É obvio que não se pode imaginar que toda interpretação pretensamente correta se dissolva no subjetivo ou no ocasional, pois graças ao caráter de linguagem, toda interpretação contém também uma referência a outras e por não ser possível haver fala que não vincule o falante e o ouvinte, simultaneamente. Fala-se, portanto, de interpretação quando o significado de um texto não é compreendido de imediato, neste caso, faz necessária uma interpretação; ao contrário de um texto em que o sentido é evidente.

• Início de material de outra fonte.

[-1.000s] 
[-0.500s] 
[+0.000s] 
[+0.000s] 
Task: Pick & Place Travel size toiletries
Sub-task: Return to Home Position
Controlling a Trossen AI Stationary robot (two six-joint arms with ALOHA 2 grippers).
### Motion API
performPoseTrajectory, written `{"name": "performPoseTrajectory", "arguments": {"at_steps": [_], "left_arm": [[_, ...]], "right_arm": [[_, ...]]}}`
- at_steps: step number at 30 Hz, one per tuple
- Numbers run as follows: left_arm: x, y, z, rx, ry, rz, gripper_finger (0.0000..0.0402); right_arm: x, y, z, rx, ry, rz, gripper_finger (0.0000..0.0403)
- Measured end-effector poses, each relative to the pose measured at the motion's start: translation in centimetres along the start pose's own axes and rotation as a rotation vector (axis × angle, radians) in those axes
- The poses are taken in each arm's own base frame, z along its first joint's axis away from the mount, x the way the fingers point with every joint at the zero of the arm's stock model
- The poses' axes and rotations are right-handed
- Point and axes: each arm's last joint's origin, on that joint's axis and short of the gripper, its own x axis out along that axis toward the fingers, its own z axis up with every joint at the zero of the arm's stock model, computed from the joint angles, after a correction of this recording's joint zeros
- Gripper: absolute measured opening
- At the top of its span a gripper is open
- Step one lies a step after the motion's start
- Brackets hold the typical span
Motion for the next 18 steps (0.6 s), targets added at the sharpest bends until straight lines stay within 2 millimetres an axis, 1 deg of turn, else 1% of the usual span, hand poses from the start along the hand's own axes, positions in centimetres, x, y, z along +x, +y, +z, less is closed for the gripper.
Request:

Sobre isso, Gadamer ainda escreve que

a interpretação, tal como hoje a entendemos, se aplica não apenas aos textos e à tradição oral, mas a tudo que nos é transmitido pela história: desse modo falamos, por exemplo, da interpretação de um evento histórico ou ainda da interpretação de um comportamento, etc. Em todos esses casos, o que queremos dizer é que o sentido daquilo que se oferece à nossa interpretação não se revela sem mediação, e que é necessário olhar para além do sentido imediato a fim de descobrir “o verdadeiro” significado que se encontra escondido (1998,p. 19).

Segundo Gadamer, Nietzsche ressalta que todos os enunciados são suscetíveis de interpretação, pois seus sentidos vem sempre mascarados ou deformados por ideologias. Esta concepção surgiu diante da postura científica de que as fontes ou os vestígios do passado devem ser interpretados de forma crítica. No entanto, e como já dissemos anteriormente,

[...] o que interessa ao conhecimento não é saber como os homens, os povos, os Estados se desenvolvem em geral, mas, ao contrário, como este homem, este povo , este Estado veio a ser o que é; como todas essas coisas puderam acontecer e encontrar-se aí (GADAMER, 1998, p. 24).

Para Gadamer, apesar de ser compreendido cada vez diferente, o texto continua sendo o mesmo texto, que se apresenta cada vez diferente e que compreender um texto significa sempre aplicá-lo a nós próprios (GADAMER, 1998, p. 57). Significa apreender o valor intrínseco dos argumentos que estão nele, e isto da maneira mais completa possível, sem levar em conta a subjetividade do autor, pois não se trata de uma comunicação entre almas, e sim de revelar o milagre da compreensão, pois “compreender é o participar de uma perspectiva comum”.